Quant à l’intensité du prurit, elle est augmentée par l’anxiété, quelle que soit l’évolution du psoriasis lui-même. Elle peut aussi altérer la réponse au traitement de manière importante : une étude a par exemple montré que son niveau prédisait mieux la rapidité de réponse à la photothérapie que la dose d’ultra-violets utilisée !2
Anxiété et dépression sont 3 fois plus fréquentes chez les patients atteints de psoriasis que chez les sujets sains. Toutes les deux sont des facteurs d’aggravation. En cause :
– une plus forte sensibilité au stress, principal facteur déclenchant des poussées ;
– une production accrue de TNF, substance P et interleukine 6, induite par la dépression ;
– une détérioration accrue de la qualité de vie ;
– une perception exacerbée du prurit ;
– une alexithymie (difficulté dans l’identification et l’expression des émotions) ;
– une moins bonne adhésion au traitement, source de mauvaise observance ;
– une augmentation de la consommation d’alcool et de tabac, facteurs délétères bien connus.
Finalement, 4 situations sont possibles (
Que faire en pratique ?
Il faut tenter d’évaluer sans aucun préjugé ni interprétation excessive la part du stress et/ou des troubles psychiques dans la maladie. S’en tenir à des faits et retracer la chronologie permet une appréciation objective.
Il faut bien sûr écouter le point de vue du patient mais celui-ci peut être teinté d’idéologie, entre les tenants du « tout est dû au stress » et ceux du « il n’y a jamais de relation ». Des opinions aussi tranchées et donc totalement erronées sont parfois retrouvées chez certains confrères.
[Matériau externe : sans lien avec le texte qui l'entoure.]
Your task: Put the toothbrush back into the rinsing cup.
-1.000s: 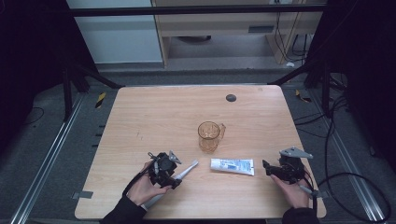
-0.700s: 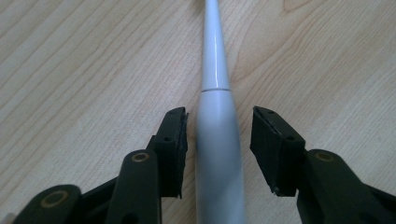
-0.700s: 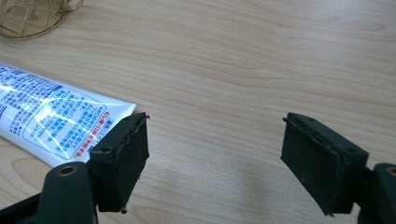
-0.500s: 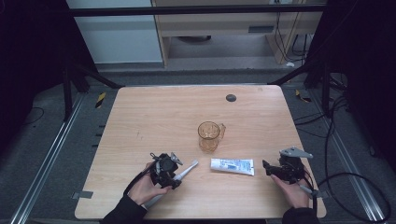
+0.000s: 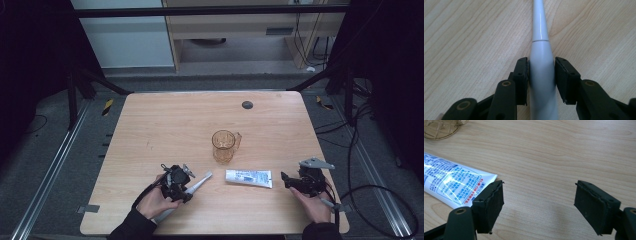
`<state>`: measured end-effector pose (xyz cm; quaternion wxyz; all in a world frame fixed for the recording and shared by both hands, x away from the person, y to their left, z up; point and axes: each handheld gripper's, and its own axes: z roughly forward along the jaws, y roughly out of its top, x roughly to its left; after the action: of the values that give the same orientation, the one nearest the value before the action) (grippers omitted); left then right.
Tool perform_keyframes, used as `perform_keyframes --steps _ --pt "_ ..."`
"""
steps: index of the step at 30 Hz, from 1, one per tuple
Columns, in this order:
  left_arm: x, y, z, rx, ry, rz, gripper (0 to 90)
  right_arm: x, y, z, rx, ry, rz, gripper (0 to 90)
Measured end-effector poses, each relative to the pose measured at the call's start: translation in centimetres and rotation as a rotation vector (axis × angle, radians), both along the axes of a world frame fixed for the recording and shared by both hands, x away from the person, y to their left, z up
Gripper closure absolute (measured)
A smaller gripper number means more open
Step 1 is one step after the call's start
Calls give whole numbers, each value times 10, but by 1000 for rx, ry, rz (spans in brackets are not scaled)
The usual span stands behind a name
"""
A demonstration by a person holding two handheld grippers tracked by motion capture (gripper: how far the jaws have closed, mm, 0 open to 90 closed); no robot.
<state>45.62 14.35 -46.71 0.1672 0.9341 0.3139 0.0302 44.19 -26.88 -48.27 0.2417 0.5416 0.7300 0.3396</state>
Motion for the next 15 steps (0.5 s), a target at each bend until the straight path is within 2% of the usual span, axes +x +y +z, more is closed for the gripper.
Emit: perform_keyframes --steps 8,15 --pt "3 1 1 -4 17 -4 665 0 0 0 0 1 0 237" --pt "1 0 1 8 13 -14 669 0 0 0 -1 1 -1 239"
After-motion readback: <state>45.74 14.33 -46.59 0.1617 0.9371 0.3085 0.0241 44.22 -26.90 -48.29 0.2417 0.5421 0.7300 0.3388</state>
Le meilleur moyen de rompre le cercle vicieux est de proposer un traitement efficace sur la maladie dermatologique. Il ne faut pas hésiter à utiliser des thérapeutiques puissantes et à prendre un avis spécialisé, ce d’autant plus que les maladies cutanées ne doivent pas être considérées comme bénignes. Il a été démontré qu’elles altéraient autant la qualité de vie que l’insuffisance cardia- que ou les cancers.3
Enfin, il faut proposer une prise en charge « psy » au sens large du terme mais adaptée à chaque personne.
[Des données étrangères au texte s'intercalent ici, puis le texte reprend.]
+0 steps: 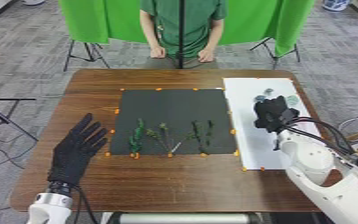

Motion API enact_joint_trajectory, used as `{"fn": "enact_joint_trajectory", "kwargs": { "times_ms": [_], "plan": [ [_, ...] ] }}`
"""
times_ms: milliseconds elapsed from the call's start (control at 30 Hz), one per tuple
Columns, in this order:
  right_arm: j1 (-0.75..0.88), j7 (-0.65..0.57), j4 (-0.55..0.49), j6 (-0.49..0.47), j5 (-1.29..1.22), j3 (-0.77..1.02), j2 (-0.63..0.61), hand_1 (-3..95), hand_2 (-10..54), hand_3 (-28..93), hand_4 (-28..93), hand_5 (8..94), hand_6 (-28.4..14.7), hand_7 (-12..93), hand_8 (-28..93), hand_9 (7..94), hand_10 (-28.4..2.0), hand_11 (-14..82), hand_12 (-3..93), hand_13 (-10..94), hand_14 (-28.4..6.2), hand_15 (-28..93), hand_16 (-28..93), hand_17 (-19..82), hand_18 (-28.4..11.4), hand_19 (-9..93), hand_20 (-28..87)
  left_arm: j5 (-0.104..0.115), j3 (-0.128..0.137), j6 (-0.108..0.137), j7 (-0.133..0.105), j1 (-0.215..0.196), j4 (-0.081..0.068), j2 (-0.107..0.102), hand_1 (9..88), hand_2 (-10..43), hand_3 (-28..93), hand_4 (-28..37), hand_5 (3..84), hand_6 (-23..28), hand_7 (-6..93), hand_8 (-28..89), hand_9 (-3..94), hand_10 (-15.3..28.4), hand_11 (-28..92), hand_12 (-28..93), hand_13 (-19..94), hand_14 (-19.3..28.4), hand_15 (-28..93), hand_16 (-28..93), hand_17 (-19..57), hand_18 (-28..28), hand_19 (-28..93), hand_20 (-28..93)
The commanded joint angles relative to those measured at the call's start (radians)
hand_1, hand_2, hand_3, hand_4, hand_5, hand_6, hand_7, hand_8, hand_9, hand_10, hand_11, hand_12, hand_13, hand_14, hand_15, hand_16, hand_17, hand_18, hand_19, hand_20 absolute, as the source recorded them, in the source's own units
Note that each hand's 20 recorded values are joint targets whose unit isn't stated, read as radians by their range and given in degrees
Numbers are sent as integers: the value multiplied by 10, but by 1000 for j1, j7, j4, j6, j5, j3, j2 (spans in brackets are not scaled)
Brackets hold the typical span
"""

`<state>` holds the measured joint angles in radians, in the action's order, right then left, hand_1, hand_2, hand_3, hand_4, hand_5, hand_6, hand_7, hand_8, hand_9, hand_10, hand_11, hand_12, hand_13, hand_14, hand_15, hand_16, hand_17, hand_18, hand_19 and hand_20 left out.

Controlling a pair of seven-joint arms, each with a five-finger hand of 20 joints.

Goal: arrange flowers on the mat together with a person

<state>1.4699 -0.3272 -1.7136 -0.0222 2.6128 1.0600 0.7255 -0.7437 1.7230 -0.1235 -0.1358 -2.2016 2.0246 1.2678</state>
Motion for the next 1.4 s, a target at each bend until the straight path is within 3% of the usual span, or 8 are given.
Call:
{"fn": "enact_joint_trajectory", "kwargs": {
  "times_ms": [33,133,367,567,700,800,1100,1400],
  "plan": [
    [-5,-13,25,28,27,-22,-9,429,-95,758,-282,599,16,398,-18,705,-69,264,376,720,-46,669,197,283,-163,696,302,4,0,5,5,-2,-4,-2,257,-8,701,-267,300,18,161,-91,258,113,157,152,241,138,206,16,-90,214,425,74],
    [-1,-2,37,70,21,-24,-11,499,-95,751,-281,622,21,450,-17,773,-52,184,462,747,-39,660,219,299,-159,703,306,4,0,2,9,2,-7,-5,257,-8,701,-268,300,17,161,-91,258,113,158,152,240,138,207,16,-90,215,425,74],
    [-9,33,19,163,-7,-38,-11,561,-95,789,-282,725,36,453,-12,871,-38,152,469,826,-19,600,272,354,-149,729,300,8,8,15,14,11,-9,-28,258,-7,704,-269,301,17,163,-92,257,113,160,152,234,136,206,15,-91,215,425,73],
    [-127,88,-17,254,-43,-130,19,565,-95,787,-282,730,35,449,-14,876,-39,142,474,829,-20,602,275,357,-150,733,300,20,52,35,1,-26,-4,-121,258,-7,706,-269,301,17,163,-92,255,114,162,151,229,133,202,15,-91,214,425,73],
    [-277,150,-14,287,-62,-243,98,565,-95,788,-283,731,35,449,-13,877,-38,140,476,828,-22,608,275,355,-150,734,301,36,97,59,-9,-65,5,-167,258,-7,707,-271,301,17,164,-93,254,114,163,151,227,133,201,17,-91,213,424,73],
    [-379,190,13,302,-83,-324,171,563,-95,788,-283,730,35,449,-12,879,-38,137,475,827,-22,611,273,349,-147,723,297,53,115,65,-3,-64,-6,-202,258,-8,709,-271,302,18,164,-93,254,115,164,150,228,133,201,18,-91,213,424,73],
    [-533,408,103,284,-106,-490,413,572,-95,768,-283,721,33,453,-12,875,-41,134,476,822,-20,599,275,343,-145,713,295,65,117,80,-14,-52,-19,-223,260,-10,714,-278,307,21,172,-96,255,117,167,148,229,134,205,17,-90,212,423,73],
    [-521,553,236,227,-15,-526,578,594,-95,728,-283,704,20,454,-16,866,-45,134,475,815,-19,596,261,335,-143,710,299,78,100,124,-49,-41,-31,-250,262,-22,738,-282,316,24,184,-106,263,121,175,144,232,143,210,12,-91,213,420,70]
  ]
}}
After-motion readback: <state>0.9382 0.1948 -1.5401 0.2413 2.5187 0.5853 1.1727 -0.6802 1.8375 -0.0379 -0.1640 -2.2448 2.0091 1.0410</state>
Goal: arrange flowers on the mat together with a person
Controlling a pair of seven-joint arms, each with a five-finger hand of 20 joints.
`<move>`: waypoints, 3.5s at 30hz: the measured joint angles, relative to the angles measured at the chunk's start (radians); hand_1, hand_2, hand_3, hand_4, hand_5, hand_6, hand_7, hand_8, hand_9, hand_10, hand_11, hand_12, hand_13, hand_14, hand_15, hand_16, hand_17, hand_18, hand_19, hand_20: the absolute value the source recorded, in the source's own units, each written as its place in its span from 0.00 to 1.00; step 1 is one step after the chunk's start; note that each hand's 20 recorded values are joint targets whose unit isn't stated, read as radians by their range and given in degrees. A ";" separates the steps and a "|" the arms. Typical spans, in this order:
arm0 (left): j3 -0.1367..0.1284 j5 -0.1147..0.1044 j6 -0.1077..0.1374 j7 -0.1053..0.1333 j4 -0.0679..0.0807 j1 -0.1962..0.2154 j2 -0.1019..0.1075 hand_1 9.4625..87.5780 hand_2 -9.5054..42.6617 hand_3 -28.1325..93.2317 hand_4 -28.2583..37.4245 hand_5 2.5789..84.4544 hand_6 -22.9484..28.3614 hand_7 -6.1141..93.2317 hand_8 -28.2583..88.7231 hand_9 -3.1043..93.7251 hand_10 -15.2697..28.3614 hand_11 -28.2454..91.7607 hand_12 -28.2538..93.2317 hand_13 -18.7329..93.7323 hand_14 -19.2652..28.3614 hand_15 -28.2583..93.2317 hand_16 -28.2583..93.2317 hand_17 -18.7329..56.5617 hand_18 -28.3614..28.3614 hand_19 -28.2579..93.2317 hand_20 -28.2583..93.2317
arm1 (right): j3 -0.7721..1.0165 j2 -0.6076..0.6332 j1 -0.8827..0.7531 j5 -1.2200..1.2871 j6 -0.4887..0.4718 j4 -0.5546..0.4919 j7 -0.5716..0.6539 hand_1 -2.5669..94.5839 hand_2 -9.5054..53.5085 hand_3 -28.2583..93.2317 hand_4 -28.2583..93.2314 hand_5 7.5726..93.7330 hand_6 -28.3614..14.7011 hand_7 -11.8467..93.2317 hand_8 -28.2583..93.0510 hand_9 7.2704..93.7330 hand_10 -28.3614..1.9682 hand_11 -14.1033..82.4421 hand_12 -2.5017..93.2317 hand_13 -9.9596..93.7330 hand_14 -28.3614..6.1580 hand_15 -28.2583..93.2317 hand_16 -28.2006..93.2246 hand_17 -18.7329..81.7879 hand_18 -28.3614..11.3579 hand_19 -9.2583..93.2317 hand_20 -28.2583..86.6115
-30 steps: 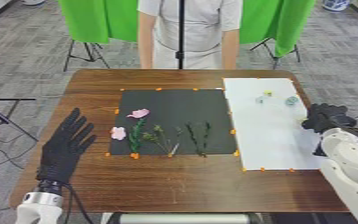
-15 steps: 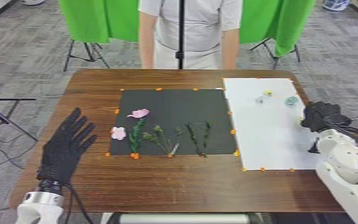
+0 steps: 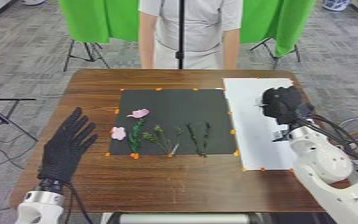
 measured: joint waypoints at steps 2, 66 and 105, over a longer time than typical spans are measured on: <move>0.003 0.000 0.000 -0.001 0.000 -0.001 0.000 0.19 0.12 0.84 0.02 0.27 0.47 0.22 0.17 0.22 0.57 0.33 0.35 0.31 0.64 0.34 0.28 0.08 0.84 0.55 0.35 | -0.066 -0.016 0.055 0.006 -0.011 -0.006 -0.052 0.53 0.00 0.92 0.00 0.77 0.72 0.53 0.19 0.93 0.73 0.39 0.54 0.83 0.67 0.75 0.45 0.47 0.29 0.81 0.59; 0.042 -0.001 -0.023 -0.029 0.033 -0.062 0.019 0.19 0.12 0.84 0.02 0.27 0.47 0.22 0.17 0.22 0.57 0.33 0.35 0.31 0.65 0.35 0.28 0.08 0.84 0.55 0.35 | -0.566 -0.469 0.441 -0.212 -0.076 0.304 -0.173 0.49 0.00 0.91 0.00 0.62 0.72 0.54 0.17 0.83 0.74 0.32 0.51 0.75 0.69 0.75 0.48 0.43 0.29 0.78 0.61; 0.000 0.000 -0.004 -0.003 -0.001 0.001 -0.033 0.19 0.12 0.84 0.02 0.27 0.47 0.22 0.17 0.22 0.57 0.33 0.35 0.31 0.65 0.35 0.28 0.08 0.84 0.55 0.35 | 0.683 -0.266 -0.460 1.321 -0.308 -0.434 -0.147 0.19 0.27 0.95 0.05 0.42 0.49 0.23 0.16 0.42 0.40 0.32 0.26 0.44 0.40 0.55 0.38 0.30 0.15 0.60 0.51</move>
Une attitude bienveillante, un soutien psychologique, une alliance thérapeutique avec le patient (et parfois l’entourage) sont extrêmement utiles.
Des techniques de gestion du stress doivent être recommandées s’il y est réceptif. Cela peut aller de la méditation, du yoga et de la relaxation aux thérapies cognitivo-comportementales et aux psychothérapies d’inspiration analytique.
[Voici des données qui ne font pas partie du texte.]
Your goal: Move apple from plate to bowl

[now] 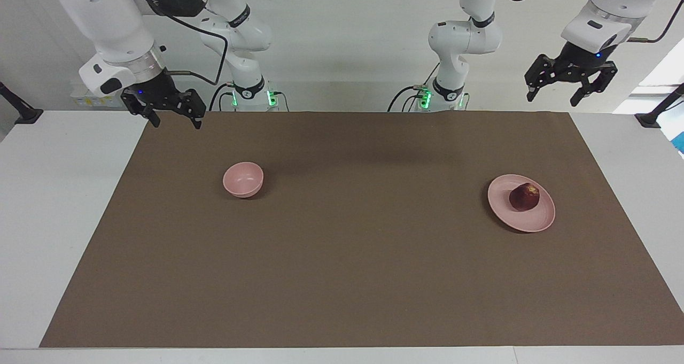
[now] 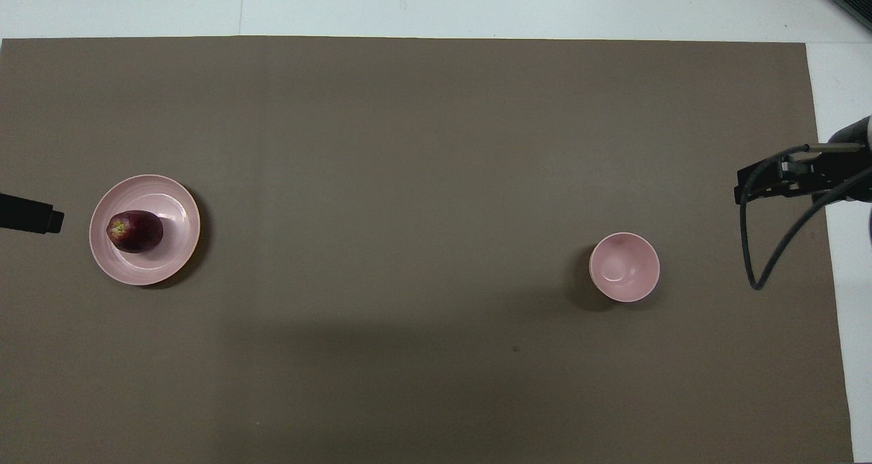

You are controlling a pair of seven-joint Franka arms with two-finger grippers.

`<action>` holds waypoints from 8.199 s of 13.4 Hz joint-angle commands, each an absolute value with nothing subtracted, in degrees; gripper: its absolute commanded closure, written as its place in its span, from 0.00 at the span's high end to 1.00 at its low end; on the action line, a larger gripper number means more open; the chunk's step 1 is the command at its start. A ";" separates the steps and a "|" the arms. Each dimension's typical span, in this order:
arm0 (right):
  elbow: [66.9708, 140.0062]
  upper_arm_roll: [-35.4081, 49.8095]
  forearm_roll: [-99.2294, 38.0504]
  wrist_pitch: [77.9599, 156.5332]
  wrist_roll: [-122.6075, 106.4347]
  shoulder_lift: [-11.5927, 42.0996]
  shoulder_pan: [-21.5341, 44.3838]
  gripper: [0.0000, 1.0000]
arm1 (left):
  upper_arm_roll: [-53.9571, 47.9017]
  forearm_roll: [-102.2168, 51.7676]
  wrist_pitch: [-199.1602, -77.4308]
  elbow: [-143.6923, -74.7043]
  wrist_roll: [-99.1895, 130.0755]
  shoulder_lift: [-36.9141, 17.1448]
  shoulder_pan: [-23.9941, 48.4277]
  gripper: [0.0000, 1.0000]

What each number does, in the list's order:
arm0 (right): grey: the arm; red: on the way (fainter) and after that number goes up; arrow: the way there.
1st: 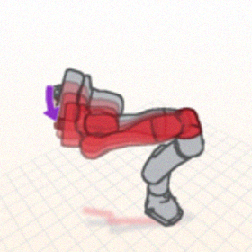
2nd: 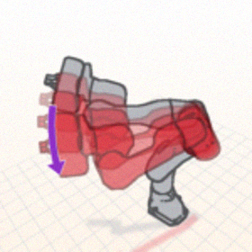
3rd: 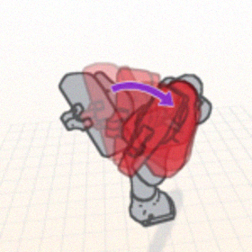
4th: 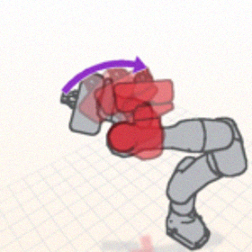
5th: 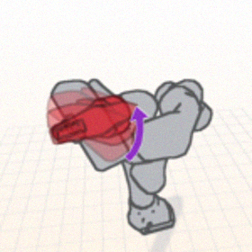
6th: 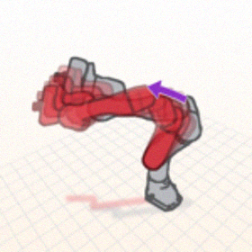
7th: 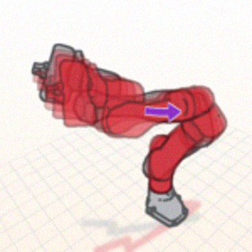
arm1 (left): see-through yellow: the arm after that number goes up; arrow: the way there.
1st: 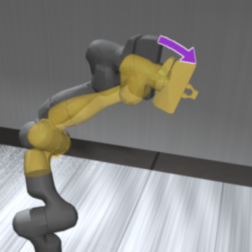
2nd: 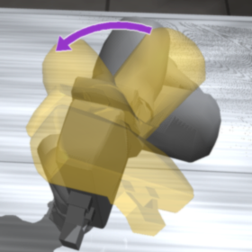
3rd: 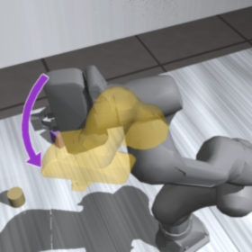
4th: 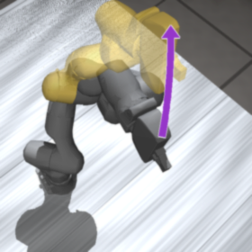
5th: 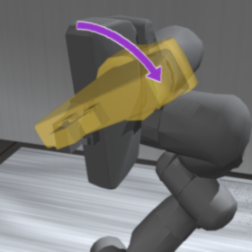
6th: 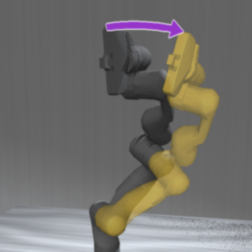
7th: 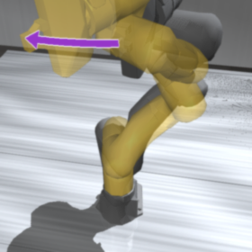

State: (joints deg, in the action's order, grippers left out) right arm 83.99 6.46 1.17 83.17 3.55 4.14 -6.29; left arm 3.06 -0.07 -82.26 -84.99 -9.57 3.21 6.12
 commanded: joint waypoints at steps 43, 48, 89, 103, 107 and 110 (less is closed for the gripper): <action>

La simple pratique de sports ou d’activités ludiques, artistiques ou musicales peut également aider.
Parfois, il faut proposer des traitements anxiolytiques ou antidépresseurs, mais seulement après un diagnostic psychiatrique précis. Les inhibiteurs de recapture de la sérotonine sont alors les plus appropriés.
Stress et peau : 4 scénarios
Le plus souvent : aucune relation manifeste entre le stress ou les troubles psychiques et les dermatoses
Très fréquemment, les pathologies cutanées induisent des troubles psychiques et sont une cause de stress
Le stress ou les troubles psychiques aggravent une maladie dermatologique : cas fréquent
Plus rarement : les troubles psychiques ou le stress sont à l’origine de troubles cutanés :
• perceptions anormales :
– prurit psychogène ;
– douleurs psychogènes : glossodynie, vulvodynie ;
– dysmorphophobie ;
– hyponcondrie ;
– délires d’infestation.
• lésions cutanés :
– graves : pathomimie, excoriations psychogènes.
– non graves : trichotillomanie, onychotillomanie
1. Misery L. Votre peau a des choses à vous dire. Paris: Larousse; 2019: 235 p.
2. Fortune DG, Richards HL, Kirby B, et al. Psychological distress impairs clearance of psoriasis in patients treated with photochemotherapy. Arch Dermatol 2003;139:752-6.
3. Rapp SR, Feldman SR, Exum ML, Fleischer AB Jr, Reboussin DM. Psoriasis causes as much disability as other major medical diseases. J Am Acad Dermatol 1999;41(3 Pt 1):401-7.